In 1898, John Sondheim and the tinsmith Peter Doll founded a toy manufacturing company in Nuremberg. In the early phase, the company concentrated on the production of immobile steam engines. Foreign sales markets were found in the United Kingdom and Ireland as well as outside Europe in the United States. Production was initially located in rented premises on Bergstraße in the Burgviertel district, but the company later built its own factory building with a residential building at Kirchenweg 13, which still exists today.

Shortly before the outbreak of the First World War, one of Sondheim's nephews, Max Bein, joined the company. From this point onwards, Doll received a creative boost and developed various market innovations, in particular clock movements. After the war, in the 1920s, the steam engine production line was revived. In addition, model trains were built, a steam-powered toy car and a similarly powered truck.

In 1938, the company became the focus of the Nuremberg Race Laws, as the company founders were of Jewish origin and the Nazi regime demanded the Aryanization of the company. Doll had 250 employees at this time. Max Bein had to sell the company for a fraction of its value. The family managed to escape the Holocaust.

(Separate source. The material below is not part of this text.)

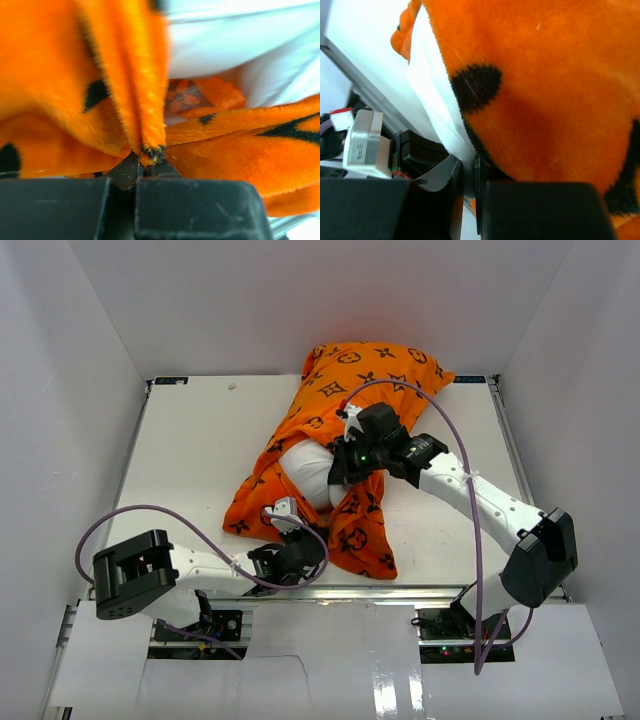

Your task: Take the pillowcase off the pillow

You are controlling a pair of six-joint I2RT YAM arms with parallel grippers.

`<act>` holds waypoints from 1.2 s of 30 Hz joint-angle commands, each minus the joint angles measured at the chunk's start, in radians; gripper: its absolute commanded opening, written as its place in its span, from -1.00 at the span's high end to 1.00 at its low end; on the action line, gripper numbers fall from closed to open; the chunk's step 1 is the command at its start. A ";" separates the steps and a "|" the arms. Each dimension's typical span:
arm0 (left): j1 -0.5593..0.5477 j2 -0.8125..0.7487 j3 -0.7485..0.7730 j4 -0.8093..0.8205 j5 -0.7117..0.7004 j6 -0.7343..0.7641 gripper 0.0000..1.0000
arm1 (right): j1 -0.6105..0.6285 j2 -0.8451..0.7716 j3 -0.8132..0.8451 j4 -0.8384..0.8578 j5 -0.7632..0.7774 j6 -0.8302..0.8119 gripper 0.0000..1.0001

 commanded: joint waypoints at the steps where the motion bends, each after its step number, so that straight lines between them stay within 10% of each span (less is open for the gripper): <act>1: -0.011 -0.003 -0.074 -0.256 0.127 -0.087 1.00 | -0.071 -0.186 0.141 0.470 -0.174 0.124 0.85; 11: -0.006 -0.121 -0.079 -0.402 0.064 -0.111 1.00 | -0.141 -0.257 0.155 0.461 -0.271 0.184 0.85; 27: -0.139 0.049 -0.034 0.111 0.156 0.236 1.00 | -0.158 -0.166 0.164 0.740 -0.209 0.365 0.85; 36: -0.071 -0.038 -0.028 -0.283 0.084 -0.003 0.82 | -0.160 -0.279 0.102 0.288 -0.222 0.055 0.84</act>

The daughters were sent to England on a Kindertransport in 1939, while the parents managed to flee via The Netherlands to the United States when World War II broke out, where the family reunited near Boston in October 1940.

The Fleischmann company took over Doll and was thus able to add O gauge model railroads and steam engines to its existing product range. The “Doll” brand remained until 1949 and thus beyond World War II. The Doll company founders turned down a later offer from Fleischmann to return their shares and had them paid out instead.

The logo was “DC” in red on a green or white oval surface.